══ THE RECORDS

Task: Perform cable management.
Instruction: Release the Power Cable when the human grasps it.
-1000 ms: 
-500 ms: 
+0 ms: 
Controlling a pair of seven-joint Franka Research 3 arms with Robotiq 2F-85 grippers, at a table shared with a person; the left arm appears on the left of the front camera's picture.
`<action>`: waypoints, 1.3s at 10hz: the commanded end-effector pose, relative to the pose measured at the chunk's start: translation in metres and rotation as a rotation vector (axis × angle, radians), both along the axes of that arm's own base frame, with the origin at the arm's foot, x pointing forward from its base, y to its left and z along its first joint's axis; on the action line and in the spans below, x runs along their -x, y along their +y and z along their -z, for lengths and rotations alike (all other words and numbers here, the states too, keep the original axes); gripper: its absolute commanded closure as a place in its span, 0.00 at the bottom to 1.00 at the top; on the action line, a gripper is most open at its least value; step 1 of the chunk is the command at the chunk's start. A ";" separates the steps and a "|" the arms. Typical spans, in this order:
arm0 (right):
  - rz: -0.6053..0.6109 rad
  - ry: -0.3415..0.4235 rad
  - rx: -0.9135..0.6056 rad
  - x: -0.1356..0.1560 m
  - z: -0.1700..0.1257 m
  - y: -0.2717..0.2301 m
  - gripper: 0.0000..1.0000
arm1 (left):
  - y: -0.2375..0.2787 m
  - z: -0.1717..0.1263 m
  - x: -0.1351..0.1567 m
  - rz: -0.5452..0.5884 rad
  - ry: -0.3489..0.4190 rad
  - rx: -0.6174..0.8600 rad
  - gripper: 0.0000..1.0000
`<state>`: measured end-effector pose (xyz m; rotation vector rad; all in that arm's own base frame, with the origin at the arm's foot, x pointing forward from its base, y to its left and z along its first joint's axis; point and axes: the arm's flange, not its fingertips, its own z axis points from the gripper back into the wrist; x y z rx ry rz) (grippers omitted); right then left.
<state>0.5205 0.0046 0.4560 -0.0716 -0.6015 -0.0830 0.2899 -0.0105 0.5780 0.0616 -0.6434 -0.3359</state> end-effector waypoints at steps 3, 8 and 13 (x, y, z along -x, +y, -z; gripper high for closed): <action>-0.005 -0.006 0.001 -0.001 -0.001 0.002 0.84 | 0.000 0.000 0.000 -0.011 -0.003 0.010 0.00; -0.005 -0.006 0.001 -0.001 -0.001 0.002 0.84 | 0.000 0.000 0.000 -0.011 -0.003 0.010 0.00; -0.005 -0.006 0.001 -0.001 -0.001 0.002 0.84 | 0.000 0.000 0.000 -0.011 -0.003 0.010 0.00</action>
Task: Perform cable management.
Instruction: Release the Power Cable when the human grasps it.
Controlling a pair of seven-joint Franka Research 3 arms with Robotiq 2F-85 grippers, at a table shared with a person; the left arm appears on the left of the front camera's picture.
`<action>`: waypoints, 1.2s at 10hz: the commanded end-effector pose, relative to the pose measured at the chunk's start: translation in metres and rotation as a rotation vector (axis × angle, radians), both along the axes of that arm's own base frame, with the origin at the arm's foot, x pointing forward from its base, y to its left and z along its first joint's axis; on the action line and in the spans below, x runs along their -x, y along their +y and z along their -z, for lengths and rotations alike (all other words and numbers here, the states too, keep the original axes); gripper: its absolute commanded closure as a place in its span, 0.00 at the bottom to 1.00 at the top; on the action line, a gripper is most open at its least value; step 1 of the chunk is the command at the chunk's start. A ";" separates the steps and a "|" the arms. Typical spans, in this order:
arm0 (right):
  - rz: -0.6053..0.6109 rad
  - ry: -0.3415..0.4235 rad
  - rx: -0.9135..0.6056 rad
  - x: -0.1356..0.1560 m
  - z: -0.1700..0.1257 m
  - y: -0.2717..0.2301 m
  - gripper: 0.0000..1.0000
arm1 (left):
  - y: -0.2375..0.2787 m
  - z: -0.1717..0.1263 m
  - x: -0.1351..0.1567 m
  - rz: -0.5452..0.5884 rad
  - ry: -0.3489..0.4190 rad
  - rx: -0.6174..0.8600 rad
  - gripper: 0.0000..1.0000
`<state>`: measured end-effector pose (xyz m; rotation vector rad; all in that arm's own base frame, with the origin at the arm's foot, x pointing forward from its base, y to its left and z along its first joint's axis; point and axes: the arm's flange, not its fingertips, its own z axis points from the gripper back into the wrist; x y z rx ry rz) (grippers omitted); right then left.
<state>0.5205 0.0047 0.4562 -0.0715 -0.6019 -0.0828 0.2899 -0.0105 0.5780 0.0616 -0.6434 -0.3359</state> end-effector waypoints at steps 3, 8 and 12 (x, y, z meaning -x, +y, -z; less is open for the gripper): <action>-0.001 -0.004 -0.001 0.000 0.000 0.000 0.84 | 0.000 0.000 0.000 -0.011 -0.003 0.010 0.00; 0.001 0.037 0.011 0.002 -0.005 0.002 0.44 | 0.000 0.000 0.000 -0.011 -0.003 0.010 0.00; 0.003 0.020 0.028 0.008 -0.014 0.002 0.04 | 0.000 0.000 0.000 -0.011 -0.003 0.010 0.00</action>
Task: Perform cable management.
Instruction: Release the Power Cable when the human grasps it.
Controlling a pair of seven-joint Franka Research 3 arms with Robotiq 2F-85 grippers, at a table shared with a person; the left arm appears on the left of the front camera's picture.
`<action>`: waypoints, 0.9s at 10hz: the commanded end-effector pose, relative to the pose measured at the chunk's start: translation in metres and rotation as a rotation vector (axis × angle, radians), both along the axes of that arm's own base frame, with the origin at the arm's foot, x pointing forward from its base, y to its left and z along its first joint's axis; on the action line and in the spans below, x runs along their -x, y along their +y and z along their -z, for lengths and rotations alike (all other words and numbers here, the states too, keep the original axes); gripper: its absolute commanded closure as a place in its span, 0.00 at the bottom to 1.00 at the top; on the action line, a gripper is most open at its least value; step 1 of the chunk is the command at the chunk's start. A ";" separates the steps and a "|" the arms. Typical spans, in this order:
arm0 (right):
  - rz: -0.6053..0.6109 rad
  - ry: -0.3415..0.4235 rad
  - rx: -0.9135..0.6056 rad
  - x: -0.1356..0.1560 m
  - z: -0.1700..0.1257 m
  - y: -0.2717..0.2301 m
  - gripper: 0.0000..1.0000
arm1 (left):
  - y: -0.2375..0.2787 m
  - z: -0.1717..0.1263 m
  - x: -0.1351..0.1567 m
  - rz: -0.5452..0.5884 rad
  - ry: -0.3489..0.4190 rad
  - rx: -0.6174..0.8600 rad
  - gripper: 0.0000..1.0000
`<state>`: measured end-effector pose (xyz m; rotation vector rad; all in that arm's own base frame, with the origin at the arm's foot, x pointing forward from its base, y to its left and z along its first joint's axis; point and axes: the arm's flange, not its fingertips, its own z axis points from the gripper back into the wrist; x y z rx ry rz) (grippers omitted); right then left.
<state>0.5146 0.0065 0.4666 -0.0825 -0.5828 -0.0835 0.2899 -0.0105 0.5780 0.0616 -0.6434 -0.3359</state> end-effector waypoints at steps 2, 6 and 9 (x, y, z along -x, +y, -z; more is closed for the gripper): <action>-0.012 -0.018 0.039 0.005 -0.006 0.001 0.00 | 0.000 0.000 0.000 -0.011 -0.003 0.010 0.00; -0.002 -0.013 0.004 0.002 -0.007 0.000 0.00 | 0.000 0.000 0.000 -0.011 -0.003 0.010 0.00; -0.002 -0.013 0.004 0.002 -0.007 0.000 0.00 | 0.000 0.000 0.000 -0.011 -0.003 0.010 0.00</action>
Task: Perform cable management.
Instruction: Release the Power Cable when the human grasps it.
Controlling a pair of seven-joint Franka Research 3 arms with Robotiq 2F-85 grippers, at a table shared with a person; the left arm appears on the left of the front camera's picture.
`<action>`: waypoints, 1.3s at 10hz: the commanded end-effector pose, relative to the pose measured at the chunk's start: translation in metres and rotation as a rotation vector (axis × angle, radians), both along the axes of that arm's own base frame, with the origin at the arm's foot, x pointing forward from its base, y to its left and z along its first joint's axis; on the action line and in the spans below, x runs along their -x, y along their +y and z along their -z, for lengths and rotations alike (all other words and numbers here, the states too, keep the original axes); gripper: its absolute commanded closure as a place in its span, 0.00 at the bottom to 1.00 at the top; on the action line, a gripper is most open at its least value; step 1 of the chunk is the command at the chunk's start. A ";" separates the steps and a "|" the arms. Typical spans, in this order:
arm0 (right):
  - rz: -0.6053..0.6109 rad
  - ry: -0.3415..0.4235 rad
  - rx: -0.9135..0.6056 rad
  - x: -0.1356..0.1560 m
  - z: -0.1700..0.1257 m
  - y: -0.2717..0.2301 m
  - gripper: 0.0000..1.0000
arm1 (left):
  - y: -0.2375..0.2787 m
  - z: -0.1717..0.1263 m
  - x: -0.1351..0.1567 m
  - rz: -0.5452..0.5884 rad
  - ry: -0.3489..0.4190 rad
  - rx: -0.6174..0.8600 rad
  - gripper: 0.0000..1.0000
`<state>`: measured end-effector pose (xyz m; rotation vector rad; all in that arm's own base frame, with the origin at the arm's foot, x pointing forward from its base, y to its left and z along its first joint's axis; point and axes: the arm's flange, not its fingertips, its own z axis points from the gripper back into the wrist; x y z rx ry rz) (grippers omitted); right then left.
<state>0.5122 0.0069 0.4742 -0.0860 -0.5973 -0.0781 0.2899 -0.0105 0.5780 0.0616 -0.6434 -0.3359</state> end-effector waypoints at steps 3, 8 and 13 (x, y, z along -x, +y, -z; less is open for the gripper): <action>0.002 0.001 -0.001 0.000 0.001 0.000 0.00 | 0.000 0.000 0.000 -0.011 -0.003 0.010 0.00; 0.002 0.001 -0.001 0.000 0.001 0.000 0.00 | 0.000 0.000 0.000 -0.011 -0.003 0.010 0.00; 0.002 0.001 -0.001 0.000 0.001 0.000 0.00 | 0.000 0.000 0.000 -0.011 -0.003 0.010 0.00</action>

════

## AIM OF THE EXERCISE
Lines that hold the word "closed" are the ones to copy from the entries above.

## COMPLETED TASK
<state>0.5205 0.0046 0.4560 -0.0716 -0.6015 -0.0830 0.2899 -0.0105 0.5780 0.0616 -0.6434 -0.3359</state> end-effector waypoints at steps 3, 8 and 13 (x, y, z along -x, +y, -z; gripper high for closed): <action>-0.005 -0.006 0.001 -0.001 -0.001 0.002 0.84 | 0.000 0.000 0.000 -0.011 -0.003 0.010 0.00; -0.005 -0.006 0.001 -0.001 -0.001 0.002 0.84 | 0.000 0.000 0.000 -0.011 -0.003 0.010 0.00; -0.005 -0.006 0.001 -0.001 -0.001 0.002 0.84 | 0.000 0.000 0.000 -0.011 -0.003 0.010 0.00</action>
<state>0.5146 0.0065 0.4666 -0.0825 -0.5828 -0.0835 0.2899 -0.0105 0.5780 0.0616 -0.6434 -0.3359</state> end-effector waypoints at steps 2, 6 and 9 (x, y, z along -x, +y, -z; more is closed for the gripper): <action>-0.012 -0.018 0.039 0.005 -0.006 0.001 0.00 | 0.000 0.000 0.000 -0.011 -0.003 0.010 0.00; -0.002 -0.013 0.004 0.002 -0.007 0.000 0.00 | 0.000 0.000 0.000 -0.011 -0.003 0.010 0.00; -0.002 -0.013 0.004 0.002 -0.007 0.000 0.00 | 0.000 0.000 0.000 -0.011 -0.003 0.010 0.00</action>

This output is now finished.